"She doesn't wish it," Madame Zanidov remarked.
But after a moment of hesitation Lilla held out her hand. Once more everybody became silent and intent. The music of Schumann softly intruded into this stillness.
"Ah," the Russian murmured, "here is something different."
With her eyelids pressed together, she began:
"You are sitting alone. You are writing letters, which will pass through many hands of different colors. One would think that those hands would grow warm from touching your letters. Now you are not writing any more letters. You are wearing a black dress." Madame Zanidov leaned forward as if striving with her closed eyes to pierce a sudden opacity. "This is very odd," she declared. "I can see no more pictures. For there is a darkness which grows larger and larger, which obscures everything. So now I must discover what this darkness means. Please be patient for a few moments."
Some one whispered:
"It's getting quite uncanny,"
Lilla's senses reached out to clench themselves upon the normality of her surroundings. But beneath that normality, that familiar solidity, her innate mysticism, her instinctive habit of foreboding, seemed to perceive a basis invisible yet similar—a solution, so to speak, from which material things and events were continually being evolved, the fluid containing all the elements of the crystalization.
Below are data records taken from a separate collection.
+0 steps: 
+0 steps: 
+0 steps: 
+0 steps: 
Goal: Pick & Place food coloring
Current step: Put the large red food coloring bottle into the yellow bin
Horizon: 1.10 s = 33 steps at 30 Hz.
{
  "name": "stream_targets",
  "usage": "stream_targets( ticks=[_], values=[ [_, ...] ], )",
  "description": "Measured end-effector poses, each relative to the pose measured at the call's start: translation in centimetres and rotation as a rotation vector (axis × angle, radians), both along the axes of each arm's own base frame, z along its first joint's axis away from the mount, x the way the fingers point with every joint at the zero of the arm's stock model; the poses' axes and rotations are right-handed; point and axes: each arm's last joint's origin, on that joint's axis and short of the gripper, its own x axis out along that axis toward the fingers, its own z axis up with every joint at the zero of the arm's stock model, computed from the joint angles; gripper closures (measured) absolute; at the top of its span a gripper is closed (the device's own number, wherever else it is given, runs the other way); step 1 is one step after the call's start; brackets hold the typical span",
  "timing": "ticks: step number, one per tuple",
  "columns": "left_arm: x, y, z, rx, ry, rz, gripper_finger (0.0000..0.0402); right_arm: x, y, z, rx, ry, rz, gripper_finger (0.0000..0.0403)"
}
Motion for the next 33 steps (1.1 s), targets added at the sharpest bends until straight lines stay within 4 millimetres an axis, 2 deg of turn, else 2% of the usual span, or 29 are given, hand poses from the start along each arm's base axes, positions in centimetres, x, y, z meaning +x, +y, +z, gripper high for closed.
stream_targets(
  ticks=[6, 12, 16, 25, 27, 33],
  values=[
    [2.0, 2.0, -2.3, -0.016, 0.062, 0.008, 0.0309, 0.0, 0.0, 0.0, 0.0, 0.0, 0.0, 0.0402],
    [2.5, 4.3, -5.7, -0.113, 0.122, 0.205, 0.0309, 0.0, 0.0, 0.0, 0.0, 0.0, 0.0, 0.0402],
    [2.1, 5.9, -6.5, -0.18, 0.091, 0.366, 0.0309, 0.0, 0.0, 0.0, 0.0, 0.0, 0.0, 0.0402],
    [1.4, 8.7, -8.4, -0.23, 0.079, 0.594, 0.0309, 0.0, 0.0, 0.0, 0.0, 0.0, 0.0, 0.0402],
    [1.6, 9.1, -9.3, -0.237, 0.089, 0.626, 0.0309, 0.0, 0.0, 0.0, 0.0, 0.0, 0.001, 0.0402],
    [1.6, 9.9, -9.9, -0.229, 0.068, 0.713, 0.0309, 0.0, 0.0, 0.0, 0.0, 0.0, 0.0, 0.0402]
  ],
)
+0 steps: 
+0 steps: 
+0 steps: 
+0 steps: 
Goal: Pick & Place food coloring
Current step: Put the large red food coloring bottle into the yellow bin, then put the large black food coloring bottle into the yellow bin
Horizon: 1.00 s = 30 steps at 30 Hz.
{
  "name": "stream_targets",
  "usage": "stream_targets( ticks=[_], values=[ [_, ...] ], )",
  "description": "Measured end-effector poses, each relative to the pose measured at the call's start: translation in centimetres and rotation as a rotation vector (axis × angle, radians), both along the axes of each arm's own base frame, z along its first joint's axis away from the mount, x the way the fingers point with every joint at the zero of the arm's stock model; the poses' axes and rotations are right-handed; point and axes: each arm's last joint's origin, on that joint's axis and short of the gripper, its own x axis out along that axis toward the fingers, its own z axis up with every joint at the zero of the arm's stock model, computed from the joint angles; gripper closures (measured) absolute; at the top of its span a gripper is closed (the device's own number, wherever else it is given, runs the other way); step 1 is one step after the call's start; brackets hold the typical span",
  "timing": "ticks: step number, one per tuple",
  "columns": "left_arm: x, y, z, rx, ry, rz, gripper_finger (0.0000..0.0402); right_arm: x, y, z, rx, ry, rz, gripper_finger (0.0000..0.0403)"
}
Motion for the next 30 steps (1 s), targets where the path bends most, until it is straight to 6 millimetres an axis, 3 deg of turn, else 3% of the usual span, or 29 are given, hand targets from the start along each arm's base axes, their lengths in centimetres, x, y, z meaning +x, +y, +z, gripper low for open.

And this foreigner, with her idol-like face and meager, rigid body, her aspect of long acquaintance with the very essence of materiality, became the ageless oracle, the rewarder of humanity's incorrigible credulity. So, like the bejeweled princesses in the Mesopotamian temples, the Latin ladies who had crept trembling into the Aventine caves, the Renaissance beauties who, in the huts of witches, had turned whiter than their ruffs, Lilla remained motionless, her gaze fixed apprehensively on the clairvoyant.
The latter said:
"It will soon be plainer, for the moon is rising. No, what a nuisance! It is still very dark, because the moonlight is shut out by great masses of foliage, great tangles of vines. Such a place! Gigantic thickets, through which wild beasts are prowling, and above them the trunks of huge trees. Wait, I have found a path. It leads to a clearing in the midst of this forest. Here I can see much better. There are human beings here, and a feeling of sadness."